8/12-13/2019
We decided to spend a couple days in Florence, Alabama to have a break. This area is actually four towns that have grown together, Florence, Muscle Shoals, Sheffield and Tuscumbia. The area may be best known as Muscle Shoals. We got a rental car to enable provisioning and for sightseeing.
Our first visit was to the Muscle Shoals Sound Studio at 3614 Jackson Highway. The building was originally a casket showroom for the cemetery across the street. It is actually in Sheffield, not that it matters. This studio was started by four studio session musicians, known as the Muscle Shoals Rhythm Section or the Swampers, that split off from another studio in town because of a money dispute. They had little money, but they rented this building in 1969 and set it up for recording sessions. With the lack of money they couldn’t afford to outfit the building properly, and they had problems during rainstorms with rain noise on the tin roof. They bought burlap and house insulation to try to mute the noise. They also identified sound dead zones around the walls of the concrete block building. To overcome this they got Styrofoam packing material from the local electric company for the glass parts of the electric meters and glued this to the walls to control the sound reverberations. You can see some of these in the photos below.

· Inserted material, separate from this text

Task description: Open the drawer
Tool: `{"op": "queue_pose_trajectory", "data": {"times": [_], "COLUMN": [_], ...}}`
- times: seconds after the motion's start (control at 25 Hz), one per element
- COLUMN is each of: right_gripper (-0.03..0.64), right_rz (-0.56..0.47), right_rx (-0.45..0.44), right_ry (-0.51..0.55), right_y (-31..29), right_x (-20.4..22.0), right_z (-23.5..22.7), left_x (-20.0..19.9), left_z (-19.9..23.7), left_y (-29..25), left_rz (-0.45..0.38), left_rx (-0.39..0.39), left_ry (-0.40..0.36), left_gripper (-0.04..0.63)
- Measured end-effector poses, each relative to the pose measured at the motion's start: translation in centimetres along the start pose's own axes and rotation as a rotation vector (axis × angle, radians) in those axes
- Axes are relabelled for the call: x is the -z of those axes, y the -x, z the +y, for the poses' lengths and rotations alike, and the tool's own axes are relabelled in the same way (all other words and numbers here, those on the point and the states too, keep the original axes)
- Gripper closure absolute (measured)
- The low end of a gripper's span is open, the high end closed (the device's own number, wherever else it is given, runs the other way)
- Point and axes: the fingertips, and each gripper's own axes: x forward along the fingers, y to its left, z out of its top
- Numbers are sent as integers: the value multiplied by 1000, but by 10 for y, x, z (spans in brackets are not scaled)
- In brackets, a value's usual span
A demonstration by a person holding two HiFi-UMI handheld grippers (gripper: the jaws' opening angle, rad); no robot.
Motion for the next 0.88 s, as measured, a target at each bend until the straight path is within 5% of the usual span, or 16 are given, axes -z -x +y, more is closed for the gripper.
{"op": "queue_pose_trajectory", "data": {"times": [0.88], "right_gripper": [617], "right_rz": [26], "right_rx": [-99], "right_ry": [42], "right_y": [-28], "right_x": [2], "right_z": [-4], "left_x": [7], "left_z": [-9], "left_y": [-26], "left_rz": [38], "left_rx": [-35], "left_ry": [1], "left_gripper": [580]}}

The first recording session here was Cher with an album named after the address. It was a flop. The most notable thing about the album is that her husband, Sonny, was really obnoxious, and when he went outside they locked the doors and wouldn’t let him back in. In December, 1969 the Rolling Stones booked the studio for three days and recorded the songs “Brown Sugar” and “Wild Horses” during their brief time there. ‘Wild Horses’ was written by Keith Richards in the toilet for privacy. Something like 89% of the songs recorded in the studio were chart hits with the session musicians playing on all of them. The groups included Wilson Pickett, Percy Sledge, the Rolling Stones, Boz Scaggs, Staple Singers, Paul Simon, Rod Stewart, Derek and the Dominoes, Cream, Bob Seger, Cat Stevens and on and on and on. We were really impressed with the visit, some of which is shown in the photos below.

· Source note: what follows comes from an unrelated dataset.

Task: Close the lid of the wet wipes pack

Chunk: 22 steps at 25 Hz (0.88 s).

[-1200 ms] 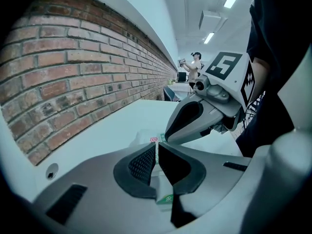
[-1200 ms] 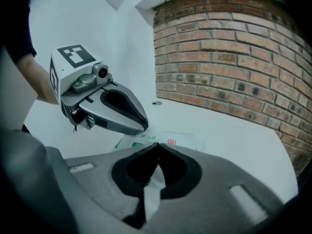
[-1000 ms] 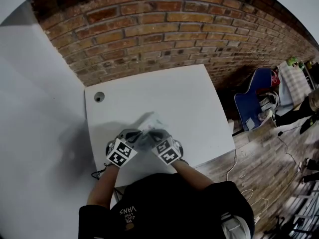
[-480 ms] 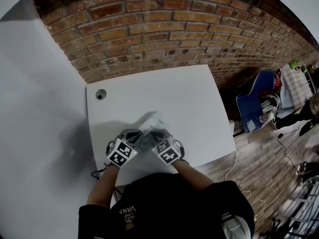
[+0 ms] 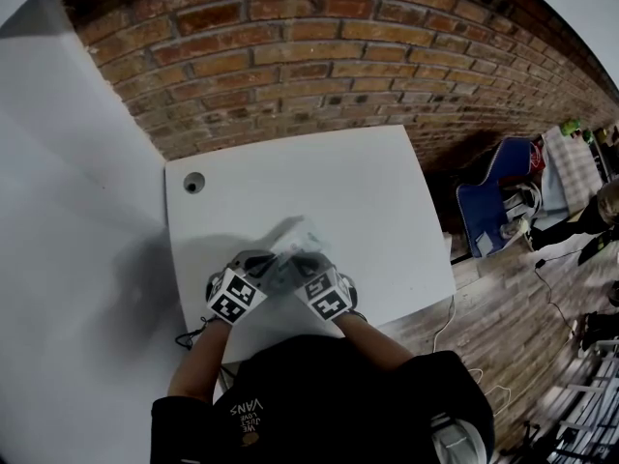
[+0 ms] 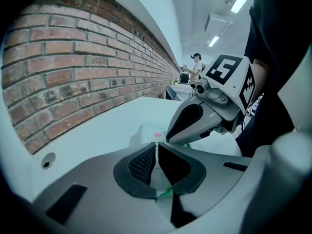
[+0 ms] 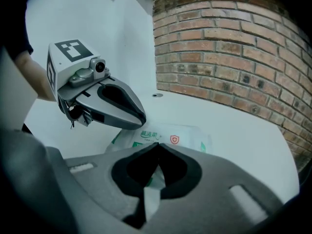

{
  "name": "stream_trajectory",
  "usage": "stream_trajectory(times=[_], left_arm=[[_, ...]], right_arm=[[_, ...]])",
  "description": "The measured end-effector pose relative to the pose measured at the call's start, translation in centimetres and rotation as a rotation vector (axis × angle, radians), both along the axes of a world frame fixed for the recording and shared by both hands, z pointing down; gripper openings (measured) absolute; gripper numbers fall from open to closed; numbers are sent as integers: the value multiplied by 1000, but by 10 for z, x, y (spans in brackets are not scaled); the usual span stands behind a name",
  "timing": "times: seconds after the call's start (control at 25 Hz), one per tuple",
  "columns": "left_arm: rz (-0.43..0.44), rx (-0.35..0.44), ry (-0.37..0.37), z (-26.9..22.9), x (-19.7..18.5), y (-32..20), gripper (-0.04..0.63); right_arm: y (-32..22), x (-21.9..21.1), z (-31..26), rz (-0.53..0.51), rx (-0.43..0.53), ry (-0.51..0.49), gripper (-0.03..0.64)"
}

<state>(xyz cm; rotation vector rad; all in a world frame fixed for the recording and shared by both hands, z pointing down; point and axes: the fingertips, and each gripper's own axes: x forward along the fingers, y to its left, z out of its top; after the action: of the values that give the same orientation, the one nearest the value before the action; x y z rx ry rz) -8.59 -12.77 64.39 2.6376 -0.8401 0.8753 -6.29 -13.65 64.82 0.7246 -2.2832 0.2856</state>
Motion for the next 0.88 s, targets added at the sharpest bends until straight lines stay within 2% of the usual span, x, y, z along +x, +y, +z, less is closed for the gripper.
stream_trajectory(times=[0.36, 0.88], left_arm=[[21, 8, -8, -13, 2, -1, 25], [-16, 34, 15, -26, 1, 4, 23]], right_arm=[[1, 2, -2, 25, -11, -28, 0], [3, 3, -15, 51, 3, -93, 0]])
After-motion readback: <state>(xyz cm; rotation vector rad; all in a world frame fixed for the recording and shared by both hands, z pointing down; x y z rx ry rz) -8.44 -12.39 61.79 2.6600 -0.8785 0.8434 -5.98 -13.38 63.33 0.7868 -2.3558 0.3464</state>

The group Lynyrd Skynyrd was a local band that was first discovered by this studio. They wrote a classic song, Sweet Home Alabama, that immortalizes this place. The line, “In Muscle Shoals they got the Swampers”, a direct reference to this studio and the session musicians.
While in Florence we also visited a Frank Lloyd Wright design, the Rosenbaum House. A couple views of this house are shown below. This is the only Frank Lloyd Wright house in Alabama, and true to his reputation the house always had serious problems. The roof leaked badly, the heating system failed almost immediately, the furniture that Wright demanded the owners use was uncomfortable and almost unusable. It is a neat place.
This house is based on what Wright called a ‘Usonian Design’, short for the United States Of North America. He always said his houses were designed to be upgraded or added onto as a family grew. This is the only Wright design where that occurred. The Rosenbaum family grew from two boys to four, which required additional space for the originally 1500 square foot house, and Wright met their needs with an addition. It was really interesting to see how that was accomplished.
On Sunday we took a trip to the Civil War battlefield at Shiloh. In March, 1862 Union troops were landed on the west side of the Tennessee River, and when in sufficient force they planned to attack the strategic railroad junction at Corinth, Mississippi. Holding Corinth would cut the only Confederate rail line between the Mississippi River and the east coast, a very laudable military goal. On April 5, 1862, before the Union Army was fully in place, Confederate General Johnston attacked hoping to destroy the Union Army. Over 23,000 casualties occurred here over the two-day battle. A somber reminder of what it took to exorcise slavery from the country. The battlefield was actually quite small, at most 2-3 miles across. There is a good driving tour through the battlefield. The photos below show the reconstructed Shiloh Meeting House which was the initial focus of the Confederate attack on the first day of the battle. This was a Methodist church that served the local residents, and surprisingly the church is still in operation and has a modern building right next door to the site of the original log church. The church cemetery there has recent burials from deceased persons who apparently were members.
Tomorrow we will move further up the Tennessee river towards Guntersville.